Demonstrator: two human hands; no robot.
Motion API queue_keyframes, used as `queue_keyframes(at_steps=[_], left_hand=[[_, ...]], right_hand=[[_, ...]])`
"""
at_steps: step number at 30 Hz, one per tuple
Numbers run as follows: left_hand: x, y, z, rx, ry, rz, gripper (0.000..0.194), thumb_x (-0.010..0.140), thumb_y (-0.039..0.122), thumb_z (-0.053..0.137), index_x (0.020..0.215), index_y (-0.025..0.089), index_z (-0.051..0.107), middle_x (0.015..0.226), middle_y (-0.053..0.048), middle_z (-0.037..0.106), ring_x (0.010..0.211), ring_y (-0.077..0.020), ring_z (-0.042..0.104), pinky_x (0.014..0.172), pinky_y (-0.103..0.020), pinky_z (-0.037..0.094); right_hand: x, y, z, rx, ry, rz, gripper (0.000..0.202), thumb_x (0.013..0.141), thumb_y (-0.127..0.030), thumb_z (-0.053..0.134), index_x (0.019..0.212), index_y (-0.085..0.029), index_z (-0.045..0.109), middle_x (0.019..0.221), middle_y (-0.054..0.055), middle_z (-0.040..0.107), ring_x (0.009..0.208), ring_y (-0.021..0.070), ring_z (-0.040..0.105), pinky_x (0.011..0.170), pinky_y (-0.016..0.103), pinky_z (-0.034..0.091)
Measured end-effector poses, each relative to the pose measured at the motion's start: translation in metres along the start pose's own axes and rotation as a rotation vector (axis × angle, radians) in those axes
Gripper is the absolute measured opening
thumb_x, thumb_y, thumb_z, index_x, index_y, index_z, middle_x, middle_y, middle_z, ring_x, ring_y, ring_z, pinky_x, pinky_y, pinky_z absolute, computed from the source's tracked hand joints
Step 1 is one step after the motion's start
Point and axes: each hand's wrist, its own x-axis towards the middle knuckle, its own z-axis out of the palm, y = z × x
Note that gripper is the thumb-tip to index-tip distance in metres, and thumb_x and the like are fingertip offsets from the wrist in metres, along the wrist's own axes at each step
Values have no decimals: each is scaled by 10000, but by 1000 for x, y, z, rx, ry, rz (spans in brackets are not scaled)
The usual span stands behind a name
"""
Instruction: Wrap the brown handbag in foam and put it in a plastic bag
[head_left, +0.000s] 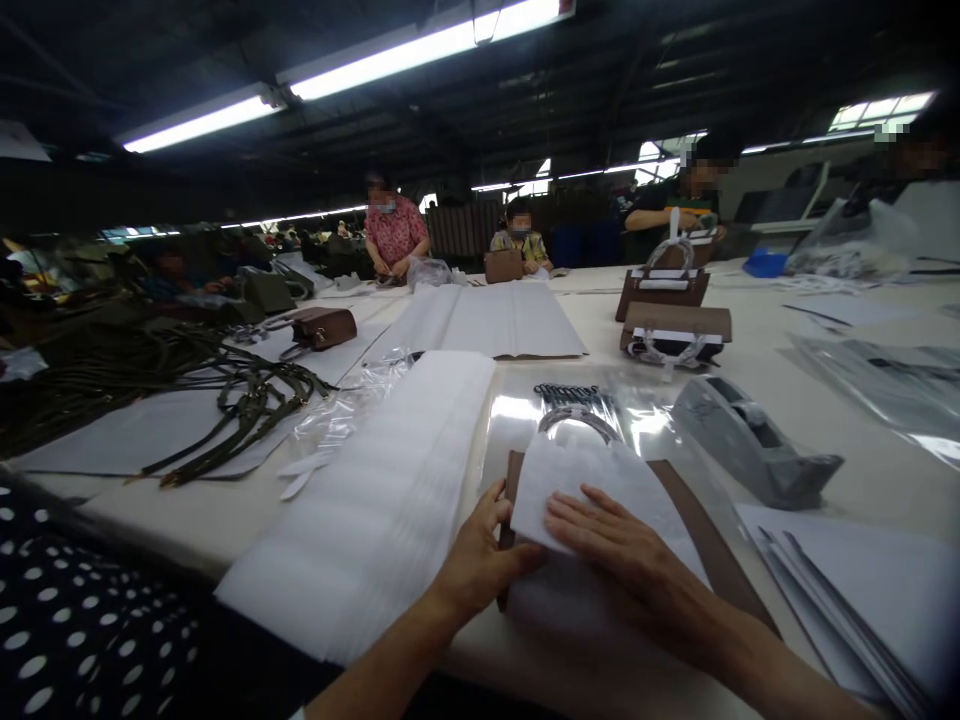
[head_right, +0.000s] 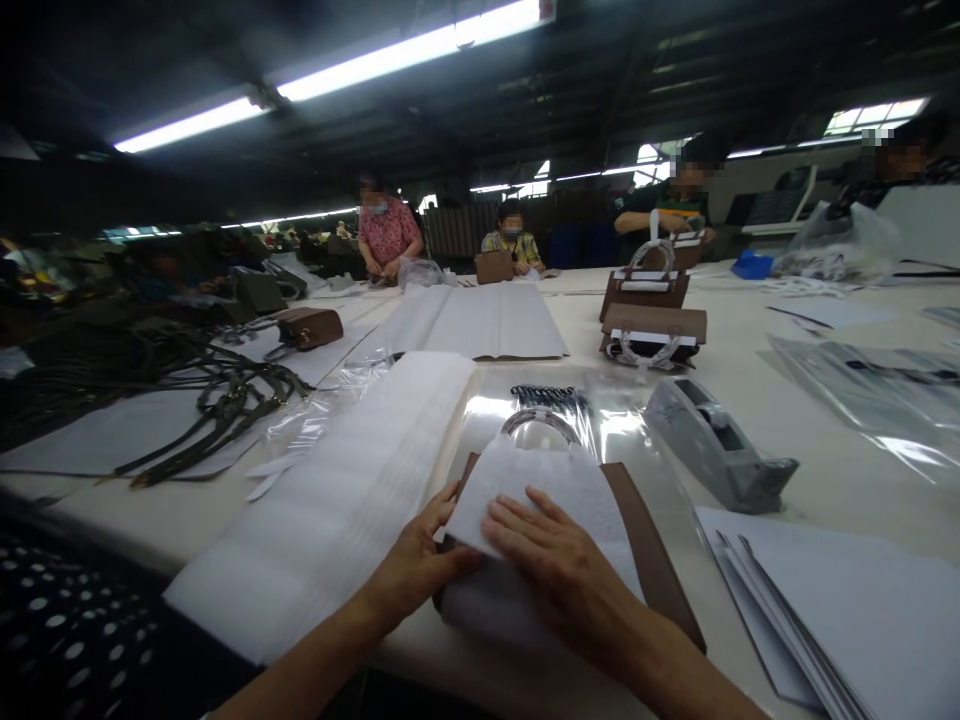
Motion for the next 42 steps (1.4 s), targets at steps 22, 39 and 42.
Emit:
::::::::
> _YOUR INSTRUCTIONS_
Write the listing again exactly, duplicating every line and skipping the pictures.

> _ANSWER BOX_
Demonstrator: two human hands; no robot.
Motion API queue_keyframes, used as `queue_keyframes(at_steps=[_], left_hand=[[_, ...]], right_hand=[[_, ...]])`
"""
at_steps: step number at 30 Hz, one per tuple
Numbers run as follows: left_hand: x, y, z, rx, ry, rz, gripper (0.000..0.194), thumb_x (-0.010..0.140), thumb_y (-0.039..0.122), thumb_z (-0.053..0.137), index_x (0.020..0.215), index_y (-0.025..0.089), index_z (-0.051..0.107), middle_x (0.015..0.226), middle_y (-0.053..0.048), middle_z (-0.037..0.106), ring_x (0.010..0.211), ring_y (-0.077..0.020), ring_z (-0.042..0.104), pinky_x (0.014..0.172), pinky_y (-0.103..0.020), pinky_z (-0.037..0.094); right_hand: x, y, z, rx, ry, rz, gripper (0.000..0.202), thumb_x (0.013..0.141), thumb_y (-0.127..0.030), thumb_z (-0.053..0.134), index_x (0.019..0.212), index_y (-0.085..0.029), index_z (-0.045..0.109), middle_x (0.019..0.221), middle_y (-0.054..0.055), middle_z (-0.040..0.107), ring_x (0.009..0.208), ring_y (-0.021..0.070), ring_z (-0.040..0.105), pinky_x (0.011..0.170), pinky_y (-0.016..0.103), pinky_z (-0.034..0.091)
Measured end-effector poses, each relative to the pose measured at the motion's start: translation in metres along the start pose's own axes and rotation as a rotation vector (axis × angle, radians) in those axes
Gripper is the absolute measured opening
thumb_x, thumb_y, thumb_z, index_x, index_y, index_z, middle_x, middle_y, middle_z, ring_x, ring_y, ring_z, pinky_x, pinky_y, pinky_z absolute, computed from the source's tracked hand joints
Step 1 is one step after the motion's start
Point and axes: each hand's wrist, its own x-axis towards the middle knuckle, its own z-axis out of the palm, y = z × x
Note that gripper is the thumb-tip to index-tip distance in metres, and thumb_x and the like are fingertip offsets from the wrist in metres, along the wrist's own axes at each step
Values have no decimals: each is scaled by 10000, but by 1000 for x, y, z, rx, ry, rz (spans in brackets are not scaled)
The usual span stands behind a name
"""
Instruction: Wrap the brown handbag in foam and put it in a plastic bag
[head_left, +0.000s] 
[head_right, +0.000s] 
Motion for the next 42 steps (1.4 s), targets at steps 22, 39 and 42.
Emit:

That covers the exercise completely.